#### Work task
Repeat the material in full. Keep every line exactly as it is.

#### Dataset excerpt

******

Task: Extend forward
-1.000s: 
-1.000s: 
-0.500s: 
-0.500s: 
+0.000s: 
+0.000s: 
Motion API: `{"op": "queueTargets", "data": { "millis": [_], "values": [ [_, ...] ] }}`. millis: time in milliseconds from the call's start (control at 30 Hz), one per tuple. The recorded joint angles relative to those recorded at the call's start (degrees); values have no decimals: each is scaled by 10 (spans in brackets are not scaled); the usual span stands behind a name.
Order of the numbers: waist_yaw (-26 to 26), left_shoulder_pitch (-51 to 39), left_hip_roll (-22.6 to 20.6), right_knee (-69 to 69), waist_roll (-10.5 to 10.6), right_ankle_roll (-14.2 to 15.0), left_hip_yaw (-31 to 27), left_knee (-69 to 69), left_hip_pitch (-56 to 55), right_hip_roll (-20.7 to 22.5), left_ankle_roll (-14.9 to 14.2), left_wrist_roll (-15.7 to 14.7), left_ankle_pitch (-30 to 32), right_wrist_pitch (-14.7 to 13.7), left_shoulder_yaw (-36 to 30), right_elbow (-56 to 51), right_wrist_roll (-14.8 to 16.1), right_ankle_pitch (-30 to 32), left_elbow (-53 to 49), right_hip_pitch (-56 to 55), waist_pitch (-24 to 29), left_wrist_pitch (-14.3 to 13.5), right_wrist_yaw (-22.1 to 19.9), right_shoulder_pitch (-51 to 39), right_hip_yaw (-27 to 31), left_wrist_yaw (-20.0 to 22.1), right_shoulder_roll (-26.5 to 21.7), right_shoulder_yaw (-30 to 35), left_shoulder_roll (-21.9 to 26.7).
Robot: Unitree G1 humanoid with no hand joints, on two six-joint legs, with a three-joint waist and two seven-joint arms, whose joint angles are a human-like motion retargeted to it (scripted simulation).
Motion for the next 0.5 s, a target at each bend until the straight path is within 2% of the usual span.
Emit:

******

#### Reply to the task
Task: Extend forward
-1.000s: 
-1.000s: 
-0.500s: 
-0.500s: 
+0.000s: 
+0.000s: 
Motion API: `{"op": "queueTargets", "data": { "millis": [_], "values": [ [_, ...] ] }}`. millis: time in milliseconds from the call's start (control at 30 Hz), one per tuple. The recorded joint angles relative to those recorded at the call's start (degrees); values have no decimals: each is scaled by 10 (spans in brackets are not scaled); the usual span stands behind a name.
Order of the numbers: waist_yaw (-26 to 26), left_shoulder_pitch (-51 to 39), left_hip_roll (-22.6 to 20.6), right_knee (-69 to 69), waist_roll (-10.5 to 10.6), right_ankle_roll (-14.2 to 15.0), left_hip_yaw (-31 to 27), left_knee (-69 to 69), left_hip_pitch (-56 to 55), right_hip_roll (-20.7 to 22.5), left_ankle_roll (-14.9 to 14.2), left_wrist_roll (-15.7 to 14.7), left_ankle_pitch (-30 to 32), right_wrist_pitch (-14.7 to 13.7), left_shoulder_yaw (-36 to 30), right_elbow (-56 to 51), right_wrist_roll (-14.8 to 16.1), right_ankle_pitch (-30 to 32), left_elbow (-53 to 49), right_hip_pitch (-56 to 55), waist_pitch (-24 to 29), left_wrist_pitch (-14.3 to 13.5), right_wrist_yaw (-22.1 to 19.9), right_shoulder_pitch (-51 to 39), right_hip_yaw (-27 to 31), left_wrist_yaw (-20.0 to 22.1), right_shoulder_roll (-26.5 to 21.7), right_shoulder_yaw (-30 to 35), left_shoulder_roll (-21.9 to 26.7).
Robot: Unitree G1 humanoid with no hand joints, on two six-joint legs, with a three-joint waist and two seven-joint arms, whose joint angles are a human-like motion retargeted to it (scripted simulation).
Motion for the next 0.5 s, a target at each bend until the straight path is within 2% of the usual span.
Emit:

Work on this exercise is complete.